Comparison of Admittance Control Dynamic Models for Transparent Free-Motion Human-Robot Interaction.

This paper presents an experimental comparison of multiple admittance control dynamic models implemented on a five-degree-of-freedom arm exoskeleton. The performance of each model is evaluated for transparency, stability, and impact on point-to-point reaching. Although ideally admittance control would render a completely transparent environment for physical human-robot interaction (pHRI), in practice, there are trade-offs between transparency and stability-both of which can detrimentally impact natural arm movements.
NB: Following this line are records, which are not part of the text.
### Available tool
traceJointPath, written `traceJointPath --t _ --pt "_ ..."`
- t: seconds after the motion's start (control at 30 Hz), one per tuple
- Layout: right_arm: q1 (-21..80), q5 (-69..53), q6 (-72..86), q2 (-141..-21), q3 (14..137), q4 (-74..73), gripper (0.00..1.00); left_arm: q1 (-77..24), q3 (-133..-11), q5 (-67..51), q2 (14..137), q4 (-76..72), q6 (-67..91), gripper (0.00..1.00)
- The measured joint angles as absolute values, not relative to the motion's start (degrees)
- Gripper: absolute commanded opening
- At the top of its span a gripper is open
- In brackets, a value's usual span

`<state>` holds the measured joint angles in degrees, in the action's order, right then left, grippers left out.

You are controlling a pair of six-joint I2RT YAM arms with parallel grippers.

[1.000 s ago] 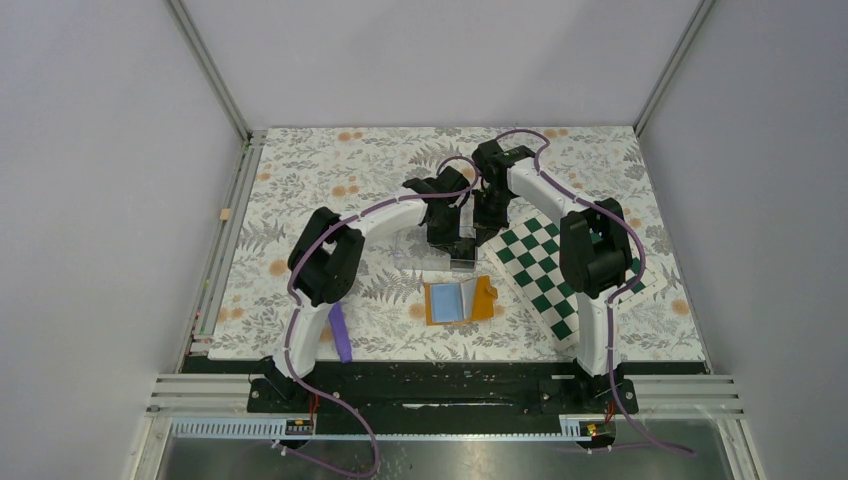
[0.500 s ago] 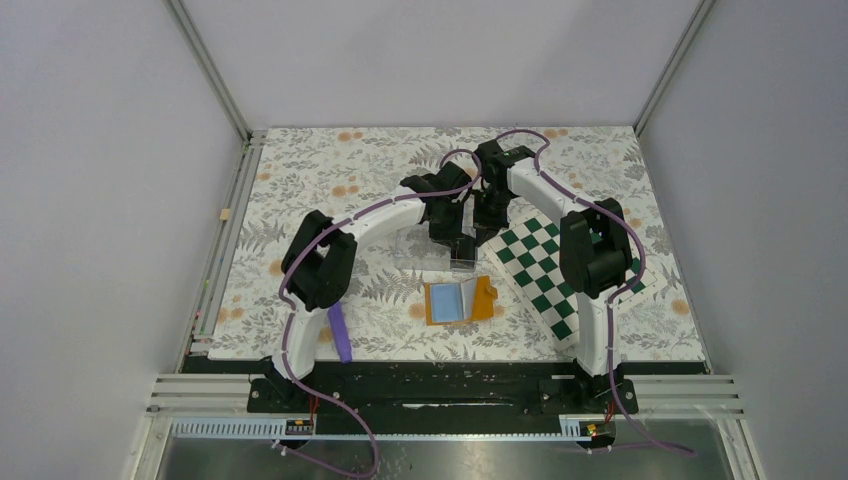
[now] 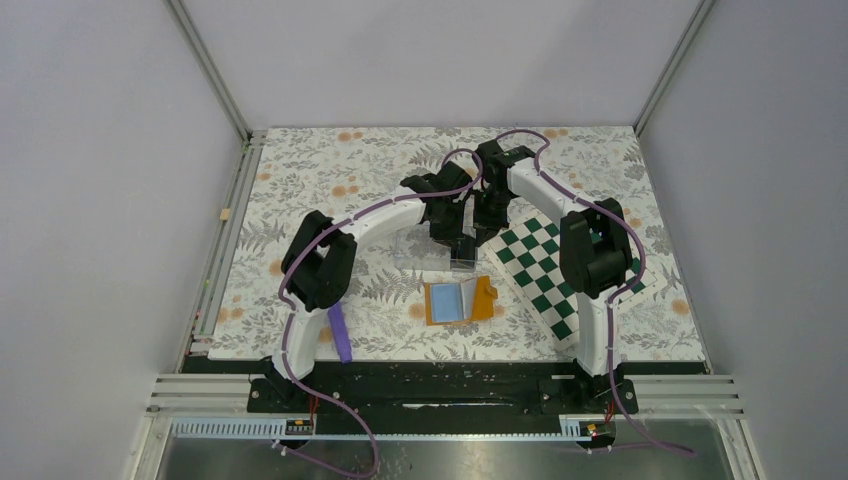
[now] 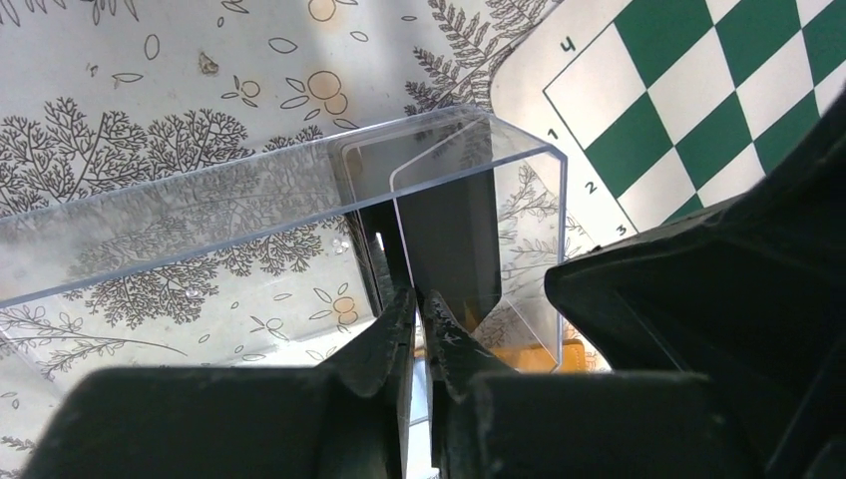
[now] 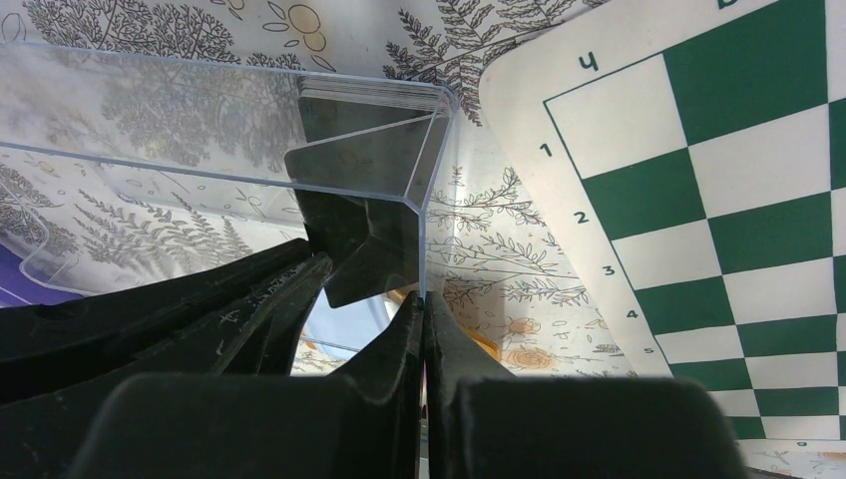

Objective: Put the credit cards into the card holder
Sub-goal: Pick up the credit card from the storage box.

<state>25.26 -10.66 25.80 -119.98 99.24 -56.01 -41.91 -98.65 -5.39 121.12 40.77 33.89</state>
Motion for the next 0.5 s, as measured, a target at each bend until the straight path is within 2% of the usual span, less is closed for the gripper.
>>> traceJointPath --t 0.2,0.5 --pt "25.23 -10.68 25.76 -119.98 99.24 -56.01 0.00 -41.95 -99.79 -7.42 121.12 40.53 33.15 0.20" --pt "25.19 -10.74 25.76 -119.98 99.24 -56.03 0.00 -42.33 -100.88 -10.52 121.10 39.11 32.77 0.20"
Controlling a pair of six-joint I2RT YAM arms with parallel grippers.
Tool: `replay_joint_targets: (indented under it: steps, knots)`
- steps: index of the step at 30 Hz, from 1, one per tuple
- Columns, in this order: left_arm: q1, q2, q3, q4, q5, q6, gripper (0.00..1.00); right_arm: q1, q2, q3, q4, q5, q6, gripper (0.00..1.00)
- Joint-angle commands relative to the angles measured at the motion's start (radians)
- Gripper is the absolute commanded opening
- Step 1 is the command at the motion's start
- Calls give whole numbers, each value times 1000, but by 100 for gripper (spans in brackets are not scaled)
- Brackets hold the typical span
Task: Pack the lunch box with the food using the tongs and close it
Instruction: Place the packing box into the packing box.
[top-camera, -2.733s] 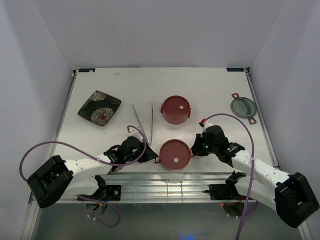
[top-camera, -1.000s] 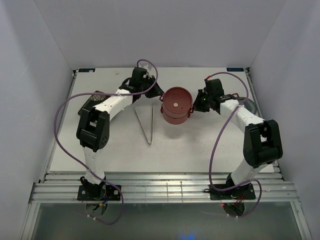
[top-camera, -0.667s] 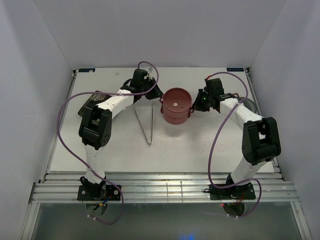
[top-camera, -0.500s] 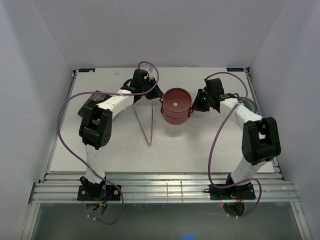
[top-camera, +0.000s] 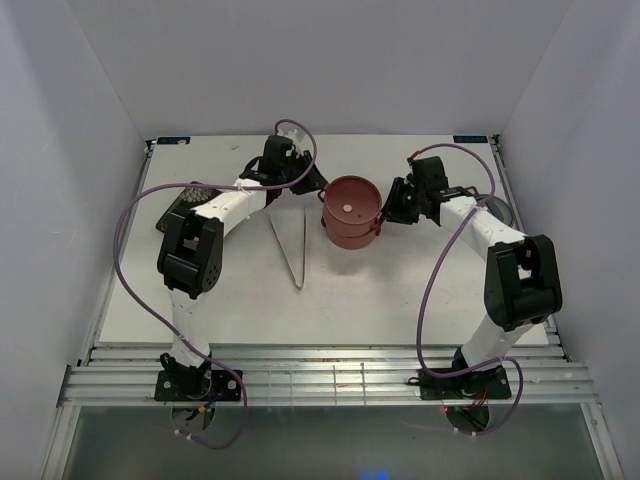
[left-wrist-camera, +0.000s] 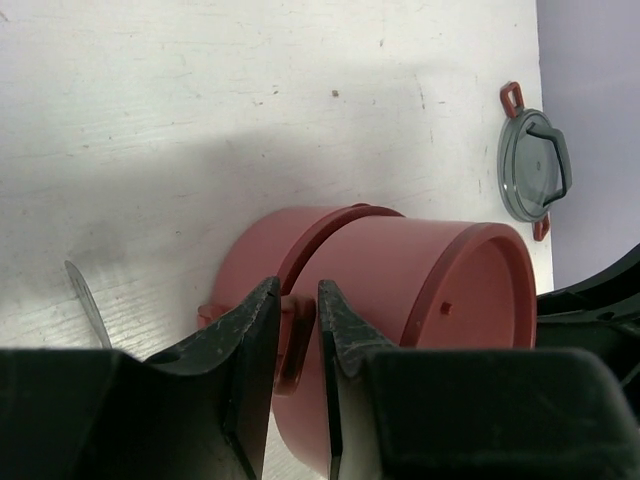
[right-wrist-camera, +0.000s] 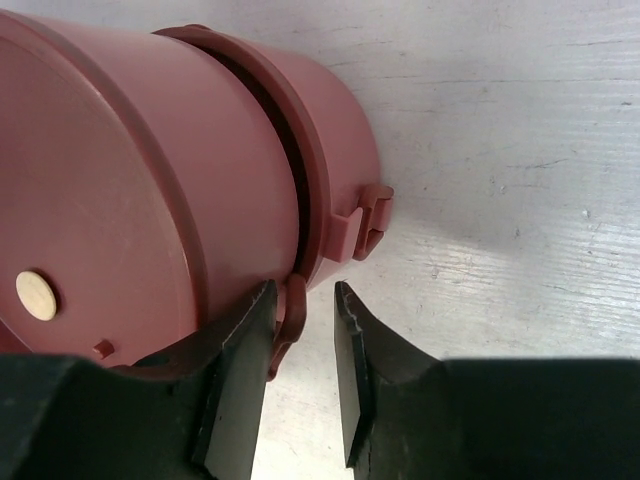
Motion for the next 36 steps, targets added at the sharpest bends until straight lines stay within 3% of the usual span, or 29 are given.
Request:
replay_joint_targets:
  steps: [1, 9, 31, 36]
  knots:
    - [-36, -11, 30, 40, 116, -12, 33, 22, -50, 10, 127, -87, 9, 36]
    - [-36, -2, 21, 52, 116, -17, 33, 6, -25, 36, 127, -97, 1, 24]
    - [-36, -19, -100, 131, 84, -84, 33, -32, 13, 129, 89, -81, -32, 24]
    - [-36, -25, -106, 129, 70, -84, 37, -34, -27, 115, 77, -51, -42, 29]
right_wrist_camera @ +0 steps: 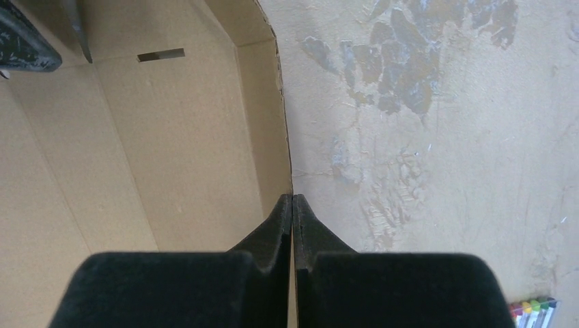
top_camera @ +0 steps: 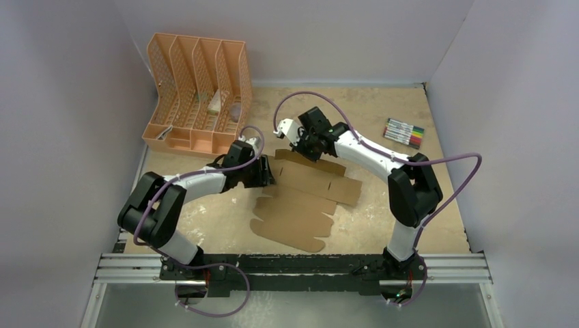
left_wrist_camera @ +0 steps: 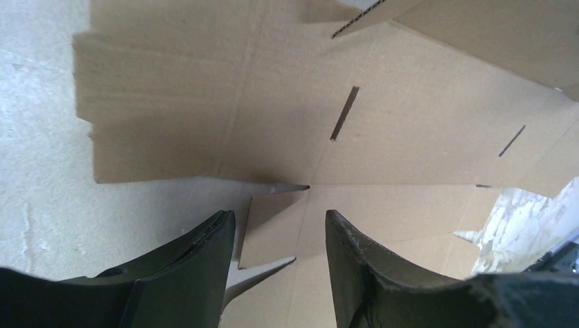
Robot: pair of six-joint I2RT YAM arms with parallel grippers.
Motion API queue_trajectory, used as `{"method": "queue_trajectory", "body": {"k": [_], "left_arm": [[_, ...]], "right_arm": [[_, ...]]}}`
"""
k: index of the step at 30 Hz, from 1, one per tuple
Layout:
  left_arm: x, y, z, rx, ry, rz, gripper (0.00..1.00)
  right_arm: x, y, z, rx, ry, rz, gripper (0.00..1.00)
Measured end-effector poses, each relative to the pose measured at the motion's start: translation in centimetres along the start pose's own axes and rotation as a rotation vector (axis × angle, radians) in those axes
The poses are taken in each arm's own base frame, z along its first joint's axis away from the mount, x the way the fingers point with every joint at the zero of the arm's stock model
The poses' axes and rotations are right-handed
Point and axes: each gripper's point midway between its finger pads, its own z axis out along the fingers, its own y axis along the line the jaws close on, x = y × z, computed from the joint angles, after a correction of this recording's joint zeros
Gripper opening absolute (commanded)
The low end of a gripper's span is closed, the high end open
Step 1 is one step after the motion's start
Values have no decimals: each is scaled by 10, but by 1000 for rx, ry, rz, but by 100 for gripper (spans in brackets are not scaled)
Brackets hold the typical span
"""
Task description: Fold the paper box
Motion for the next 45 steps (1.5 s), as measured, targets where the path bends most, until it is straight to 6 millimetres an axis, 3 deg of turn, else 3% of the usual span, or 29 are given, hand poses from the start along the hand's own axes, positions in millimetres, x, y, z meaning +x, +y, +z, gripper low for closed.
{"method": "queue_trajectory", "body": {"k": [13,22,25,29,37,41,45], "left_arm": [[13,-20,-4,90,69,-47,41],[7,-70,-6,211,38,-24,38],[10,-78,-6,228,36,-12,38],[-1,-68,-14,185,-4,-4,39],[-62,-11,-52,21,-141,29,47],[-79,-4,-61,-26,-152,113,50],[-98,4,-57,-52,-139,178,51]], "right_arm": [[-11,-20,-8,99,-38,-5,0],[-11,-18,-5,122,-40,-16,0],[-9,-15,-4,123,-34,-26,0],[-7,-13,-7,132,-30,-33,0],[-6,-12,-27,165,-53,-49,0],[-6,-8,-33,164,-61,-81,0],[-3,-8,-33,163,-58,-119,0]]}}
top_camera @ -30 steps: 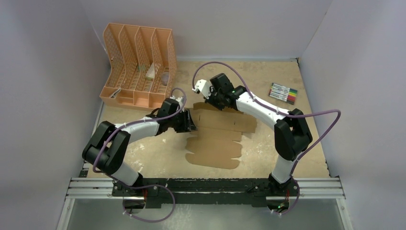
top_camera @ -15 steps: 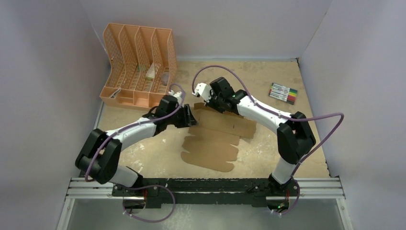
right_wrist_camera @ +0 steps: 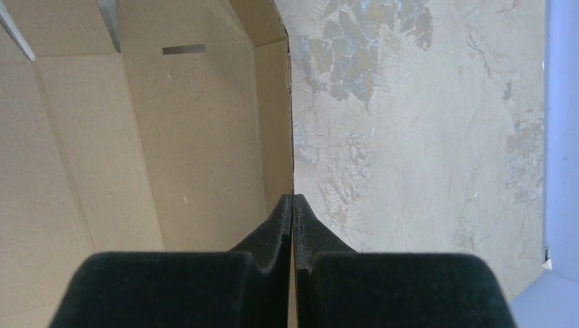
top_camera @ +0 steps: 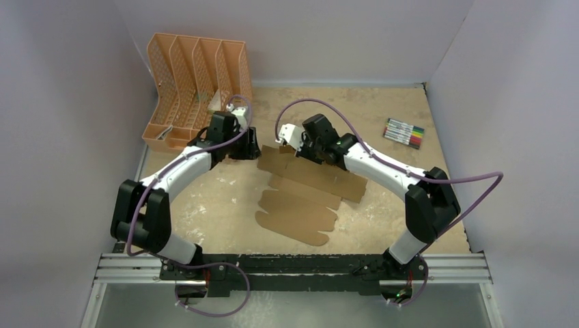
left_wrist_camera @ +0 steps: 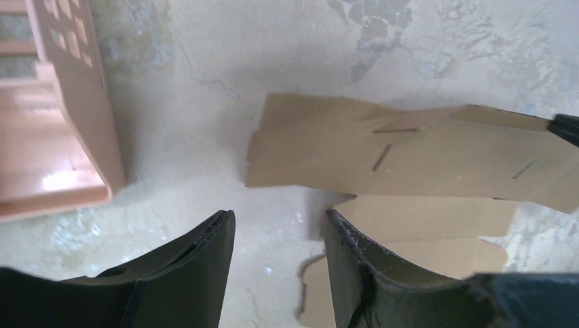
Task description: Fold the paper box
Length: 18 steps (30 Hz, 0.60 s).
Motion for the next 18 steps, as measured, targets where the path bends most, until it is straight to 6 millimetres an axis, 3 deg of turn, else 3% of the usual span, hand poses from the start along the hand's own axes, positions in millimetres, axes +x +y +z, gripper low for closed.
{"method": "queue_trajectory", "body": {"k": [3,8,18], "left_arm": [[-4,8,12,1,20,38,52],[8,17,34,35,93,74,52],[5,0,51,195,115,150,47]], "right_arm": [[1,0,-1,-2,-2,-29,0],[-4,-3,-7,5,-23,-77,0],[-15,-4,-16,1,-73,-150,0]]}}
Here we test four admittance modes: 1) Low-Mass: low inertia with zero damping; 2) High-Mass: high inertia with zero damping; 3) Velocity-Damping: low inertia with damping; and 4) a novel Velocity-Error-Damping: low inertia with damping based on velocity error. A single subject completed two experiments: 1) 20 repetitions of a single reach-and-return, and 2) two repetitions of reach-and-return to 13 different targets. The results suggest that the proposed novel Velocity-Error-Damping model improves transparency the most, achieving a 70% average reduction of vibration power vs. Low-Mass, while also reducing user effort, with less impact on spatial/temporal accuracy than alternate modes. Results also indicate that different models have unique situational advantages so selecting between them may depend on the goals of the specific task (i.e., assessment, therapy, etc.). Future work should investigate merging approaches or transitioning between them in real-time.